Avoid Being Toast at the Office With 3 Mindful Breakfast Ideas

For decades I avoided eating bread at breakfast, for fear that this often demonized food staple might prove to be the gateway drug to all day eating. Boy was I wrong. In fact, these days when I miss a slice in the wee hours of the morning, unless I’m otherwise engaged in a bowl of oatmeal, I feel cheated.

Bread companies have really stepped up their nutritional game, offering varieties packed with more protein, fiber, omega fats, super grains and seeds. Also, waffle manufactures have gone beyond buttermilk, offering more easily digested sprouted grain waffles, gluten free, cinnamon, chia and flax — all toaster-ready.

Gone are the days of stocking my pantry with a single variety jar of peanut butter too. Instead, a veritable dollhouse-like assortment of favorite spreads appears in both my pantry and fridge. They’re my jam. These toast toppers are simply made, in most cases from exclusively nuts or seeds- raw, sprouted or roasted, and ready to sustainably fuel my morning in the office.

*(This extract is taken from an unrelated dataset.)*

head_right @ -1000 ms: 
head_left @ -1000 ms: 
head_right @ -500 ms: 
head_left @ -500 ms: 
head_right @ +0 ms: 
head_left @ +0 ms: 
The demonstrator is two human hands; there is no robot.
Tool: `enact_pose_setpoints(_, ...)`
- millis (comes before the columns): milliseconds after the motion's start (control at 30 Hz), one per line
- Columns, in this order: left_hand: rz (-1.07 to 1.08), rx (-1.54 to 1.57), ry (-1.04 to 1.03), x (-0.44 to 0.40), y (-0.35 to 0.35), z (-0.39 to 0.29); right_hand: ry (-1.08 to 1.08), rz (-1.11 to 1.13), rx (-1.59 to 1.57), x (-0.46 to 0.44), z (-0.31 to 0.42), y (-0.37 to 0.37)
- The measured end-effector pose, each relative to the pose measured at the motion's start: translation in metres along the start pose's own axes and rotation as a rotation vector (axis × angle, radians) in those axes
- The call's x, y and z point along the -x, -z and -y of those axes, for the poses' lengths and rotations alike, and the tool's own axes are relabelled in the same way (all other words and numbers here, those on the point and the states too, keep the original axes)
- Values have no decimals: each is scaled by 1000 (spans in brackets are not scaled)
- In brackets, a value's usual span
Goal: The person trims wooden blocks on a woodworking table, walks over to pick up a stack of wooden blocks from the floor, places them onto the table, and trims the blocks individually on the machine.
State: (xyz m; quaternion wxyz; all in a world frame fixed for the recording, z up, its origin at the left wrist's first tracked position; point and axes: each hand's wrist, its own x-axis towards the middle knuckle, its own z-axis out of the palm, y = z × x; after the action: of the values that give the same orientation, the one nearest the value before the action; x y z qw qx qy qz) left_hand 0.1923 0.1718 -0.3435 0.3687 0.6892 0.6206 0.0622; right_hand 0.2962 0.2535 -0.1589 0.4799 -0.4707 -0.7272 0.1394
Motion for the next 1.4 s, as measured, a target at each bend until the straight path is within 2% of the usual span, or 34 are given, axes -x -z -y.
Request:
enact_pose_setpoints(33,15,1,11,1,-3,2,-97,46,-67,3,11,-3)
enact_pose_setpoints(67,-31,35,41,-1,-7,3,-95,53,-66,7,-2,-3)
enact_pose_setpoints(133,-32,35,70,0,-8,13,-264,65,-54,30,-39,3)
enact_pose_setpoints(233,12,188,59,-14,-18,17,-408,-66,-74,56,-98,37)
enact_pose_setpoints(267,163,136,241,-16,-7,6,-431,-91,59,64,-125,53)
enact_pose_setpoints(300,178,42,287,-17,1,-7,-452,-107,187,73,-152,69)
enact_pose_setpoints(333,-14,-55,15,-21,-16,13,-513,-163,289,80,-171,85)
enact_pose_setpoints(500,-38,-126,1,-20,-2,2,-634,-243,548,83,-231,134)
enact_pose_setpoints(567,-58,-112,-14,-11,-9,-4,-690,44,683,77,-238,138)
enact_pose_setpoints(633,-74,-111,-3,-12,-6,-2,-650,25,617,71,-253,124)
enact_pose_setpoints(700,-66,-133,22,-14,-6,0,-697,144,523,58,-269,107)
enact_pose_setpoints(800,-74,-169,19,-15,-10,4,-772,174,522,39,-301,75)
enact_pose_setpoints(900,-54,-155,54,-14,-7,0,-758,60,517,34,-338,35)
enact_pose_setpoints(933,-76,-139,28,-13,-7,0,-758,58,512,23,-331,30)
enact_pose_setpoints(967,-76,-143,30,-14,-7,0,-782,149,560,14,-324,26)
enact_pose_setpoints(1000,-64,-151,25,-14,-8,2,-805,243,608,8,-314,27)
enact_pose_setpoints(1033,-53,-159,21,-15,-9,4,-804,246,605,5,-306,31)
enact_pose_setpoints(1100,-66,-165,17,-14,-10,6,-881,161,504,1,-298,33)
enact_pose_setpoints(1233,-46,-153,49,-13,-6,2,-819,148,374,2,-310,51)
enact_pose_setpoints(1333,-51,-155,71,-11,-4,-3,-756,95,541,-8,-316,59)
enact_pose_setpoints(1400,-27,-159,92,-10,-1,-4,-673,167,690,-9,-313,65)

My inspiration for eating a breakfast with bang for your nutrient buck comes from the simple formula of selecting the bread base, the mouthwatering spread that covers it, and then showering that bread topper with more plant-powered toppings! These range can from crumbled nori and toasted nuts to cacao nibs and a coterie of other super foods. These uber additions add satiety to a meal and can keep the engine running on high octane until lunch.

Millet-Flax toast with freshly ground peanut butter, Valencia peanuts and raw cacao nibs.
Avocado Toast 2.0 — This advanced version of the original concept includes sprouted bread, toasted, with crushed, roasted seaweed snack sheets, chia seeds and walnuts over mashed avocado. Coarse salt optional.
Gluten-free Cinnamon Toaster Waffle topped with raw, organic cashew and pecan butters, raw walnuts and protein-rich hemp seeds.

Want more energy in the morning?

Eat foods that are simpler for the body to digest. Experiment with sprouted bread if you can tolerate wheat. Sprouting the grains before bread-making breaks down Phytic acid, an absorption inhibitor found in grains, making nutrition more accessible and digestion easier.

For many, the gluten-free option may provide clearer thinking and a boost in mood and productivity. Playful experimentation with the toaster can lead to big gains al desko!